-- Supplied information --
►

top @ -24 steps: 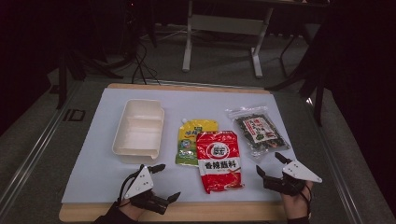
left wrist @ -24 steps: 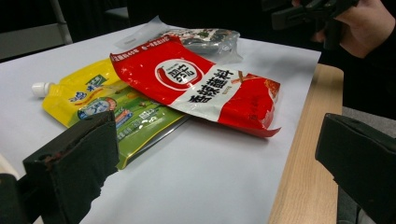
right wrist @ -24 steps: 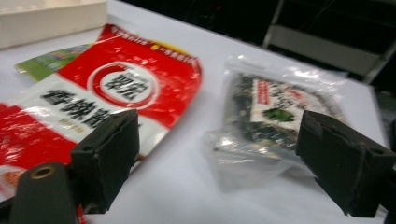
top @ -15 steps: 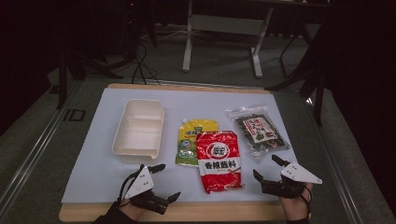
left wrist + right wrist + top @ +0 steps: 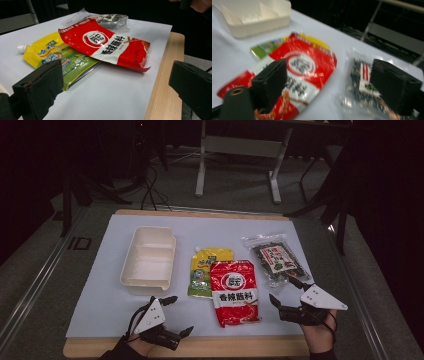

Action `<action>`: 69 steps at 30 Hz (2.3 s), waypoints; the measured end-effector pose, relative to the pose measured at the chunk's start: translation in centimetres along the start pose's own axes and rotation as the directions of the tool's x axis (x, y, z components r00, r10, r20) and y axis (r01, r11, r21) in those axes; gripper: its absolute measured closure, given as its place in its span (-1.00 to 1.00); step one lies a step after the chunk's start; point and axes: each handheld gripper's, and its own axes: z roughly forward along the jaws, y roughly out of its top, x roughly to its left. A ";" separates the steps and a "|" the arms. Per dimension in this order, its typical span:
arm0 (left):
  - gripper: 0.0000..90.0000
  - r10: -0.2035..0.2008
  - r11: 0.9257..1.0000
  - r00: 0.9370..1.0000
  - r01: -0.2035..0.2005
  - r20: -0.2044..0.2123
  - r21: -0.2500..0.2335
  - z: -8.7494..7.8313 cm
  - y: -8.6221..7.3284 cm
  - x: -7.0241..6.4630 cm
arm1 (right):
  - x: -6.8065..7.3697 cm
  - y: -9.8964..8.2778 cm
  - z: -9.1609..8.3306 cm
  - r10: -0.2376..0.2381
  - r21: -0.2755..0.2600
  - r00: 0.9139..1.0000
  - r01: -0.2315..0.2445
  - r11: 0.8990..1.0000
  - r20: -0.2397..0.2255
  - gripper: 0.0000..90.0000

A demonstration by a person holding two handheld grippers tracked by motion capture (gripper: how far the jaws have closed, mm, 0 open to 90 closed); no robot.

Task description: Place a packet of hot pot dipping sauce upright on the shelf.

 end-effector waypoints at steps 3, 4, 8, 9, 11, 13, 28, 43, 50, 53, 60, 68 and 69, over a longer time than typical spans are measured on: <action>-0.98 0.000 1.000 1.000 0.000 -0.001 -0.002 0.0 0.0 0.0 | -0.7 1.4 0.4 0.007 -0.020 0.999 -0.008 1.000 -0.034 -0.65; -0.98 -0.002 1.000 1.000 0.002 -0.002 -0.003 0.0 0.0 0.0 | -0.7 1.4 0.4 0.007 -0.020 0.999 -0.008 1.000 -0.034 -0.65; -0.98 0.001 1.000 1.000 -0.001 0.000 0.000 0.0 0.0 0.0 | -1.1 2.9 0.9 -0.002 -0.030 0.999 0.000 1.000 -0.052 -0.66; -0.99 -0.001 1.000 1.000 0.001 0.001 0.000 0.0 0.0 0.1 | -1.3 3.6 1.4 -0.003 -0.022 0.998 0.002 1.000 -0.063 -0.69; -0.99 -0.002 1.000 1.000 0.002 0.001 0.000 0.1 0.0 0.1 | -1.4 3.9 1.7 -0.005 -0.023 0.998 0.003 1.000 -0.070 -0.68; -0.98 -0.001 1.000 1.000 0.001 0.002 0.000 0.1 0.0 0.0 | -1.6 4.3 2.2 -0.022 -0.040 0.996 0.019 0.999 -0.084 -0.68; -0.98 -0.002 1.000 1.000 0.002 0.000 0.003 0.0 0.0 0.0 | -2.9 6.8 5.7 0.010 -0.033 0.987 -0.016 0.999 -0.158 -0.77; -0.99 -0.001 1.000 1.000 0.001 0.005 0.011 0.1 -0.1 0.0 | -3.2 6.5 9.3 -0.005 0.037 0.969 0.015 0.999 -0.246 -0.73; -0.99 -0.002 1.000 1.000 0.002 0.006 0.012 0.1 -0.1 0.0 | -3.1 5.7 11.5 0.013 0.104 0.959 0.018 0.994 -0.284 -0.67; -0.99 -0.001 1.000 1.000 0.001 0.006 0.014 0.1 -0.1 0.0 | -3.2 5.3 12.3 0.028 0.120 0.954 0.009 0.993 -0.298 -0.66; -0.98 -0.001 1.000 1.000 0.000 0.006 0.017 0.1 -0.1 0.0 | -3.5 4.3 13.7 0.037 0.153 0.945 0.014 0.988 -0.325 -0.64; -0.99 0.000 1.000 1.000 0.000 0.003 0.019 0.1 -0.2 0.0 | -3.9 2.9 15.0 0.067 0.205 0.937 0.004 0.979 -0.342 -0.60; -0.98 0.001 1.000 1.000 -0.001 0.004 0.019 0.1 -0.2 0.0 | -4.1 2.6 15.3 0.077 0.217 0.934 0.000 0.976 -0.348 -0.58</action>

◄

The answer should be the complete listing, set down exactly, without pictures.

-- Response to this task --
top @ -24 steps: 
left wrist @ -24 steps: 
right wrist @ -24 steps: 
top @ -15 steps: 
left wrist + right wrist + top @ +0 steps: 

Action `<action>`: 69 steps at 30 Hz (2.3 s), waypoints; the measured end-effector pose, relative to the pose measured at the chunk's start: translation in centimetres along the start pose's own axes and rotation as the directions of the tool's x axis (x, y, z components r00, r10, r20) and y axis (r01, r11, r21) in those axes; gripper: its absolute measured closure, given as its place in its span (-1.00 to 1.00); step one lies a step after the chunk's start; point and axes: each handheld gripper's, and its own axes: z roughly forward along the jaws, y roughly out of its top, x roughly to its left. A ";" separates the steps and a "|" the arms. Per dimension in this order, its typical span:
arm0 (left):
  - gripper: 0.0000..90.0000
  - r10: -0.2035..0.2008
  - r11: 0.9257..1.0000
  - r00: 0.9370..1.0000
  - r01: -0.2035..0.2005
  - r20: -0.2044..0.2123
  - r21: -0.2500..0.2335
  - z: -8.7494..7.8313 cm
  - y: -8.6221..7.3284 cm
  - x: -7.0241..6.4630 cm
arm1 (right):
  - x: -6.8065..7.3697 cm
  - y: -9.8964..8.2778 cm
  - z: -9.1609..8.3306 cm
  - r10: -0.2376..0.2381
  - r21: -0.2755..0.2600
  - r00: 0.9139..1.0000
  - r01: -0.2315..0.2445
  - r11: 0.8990..1.0000
  - r20: -0.2397..0.2255
  - gripper: 0.0000..90.0000

A demonstration by a person holding two handheld grippers tracked by motion capture (gripper: how far the jaws have closed, mm, 0 open to 90 closed); no robot.

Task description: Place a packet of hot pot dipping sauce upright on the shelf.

 end-effector waypoints at steps 3, 4, 8, 9, 11, 13, 28, 43, 50, 53, 60, 68 and 69, over a longer time than typical spans are measured on: <action>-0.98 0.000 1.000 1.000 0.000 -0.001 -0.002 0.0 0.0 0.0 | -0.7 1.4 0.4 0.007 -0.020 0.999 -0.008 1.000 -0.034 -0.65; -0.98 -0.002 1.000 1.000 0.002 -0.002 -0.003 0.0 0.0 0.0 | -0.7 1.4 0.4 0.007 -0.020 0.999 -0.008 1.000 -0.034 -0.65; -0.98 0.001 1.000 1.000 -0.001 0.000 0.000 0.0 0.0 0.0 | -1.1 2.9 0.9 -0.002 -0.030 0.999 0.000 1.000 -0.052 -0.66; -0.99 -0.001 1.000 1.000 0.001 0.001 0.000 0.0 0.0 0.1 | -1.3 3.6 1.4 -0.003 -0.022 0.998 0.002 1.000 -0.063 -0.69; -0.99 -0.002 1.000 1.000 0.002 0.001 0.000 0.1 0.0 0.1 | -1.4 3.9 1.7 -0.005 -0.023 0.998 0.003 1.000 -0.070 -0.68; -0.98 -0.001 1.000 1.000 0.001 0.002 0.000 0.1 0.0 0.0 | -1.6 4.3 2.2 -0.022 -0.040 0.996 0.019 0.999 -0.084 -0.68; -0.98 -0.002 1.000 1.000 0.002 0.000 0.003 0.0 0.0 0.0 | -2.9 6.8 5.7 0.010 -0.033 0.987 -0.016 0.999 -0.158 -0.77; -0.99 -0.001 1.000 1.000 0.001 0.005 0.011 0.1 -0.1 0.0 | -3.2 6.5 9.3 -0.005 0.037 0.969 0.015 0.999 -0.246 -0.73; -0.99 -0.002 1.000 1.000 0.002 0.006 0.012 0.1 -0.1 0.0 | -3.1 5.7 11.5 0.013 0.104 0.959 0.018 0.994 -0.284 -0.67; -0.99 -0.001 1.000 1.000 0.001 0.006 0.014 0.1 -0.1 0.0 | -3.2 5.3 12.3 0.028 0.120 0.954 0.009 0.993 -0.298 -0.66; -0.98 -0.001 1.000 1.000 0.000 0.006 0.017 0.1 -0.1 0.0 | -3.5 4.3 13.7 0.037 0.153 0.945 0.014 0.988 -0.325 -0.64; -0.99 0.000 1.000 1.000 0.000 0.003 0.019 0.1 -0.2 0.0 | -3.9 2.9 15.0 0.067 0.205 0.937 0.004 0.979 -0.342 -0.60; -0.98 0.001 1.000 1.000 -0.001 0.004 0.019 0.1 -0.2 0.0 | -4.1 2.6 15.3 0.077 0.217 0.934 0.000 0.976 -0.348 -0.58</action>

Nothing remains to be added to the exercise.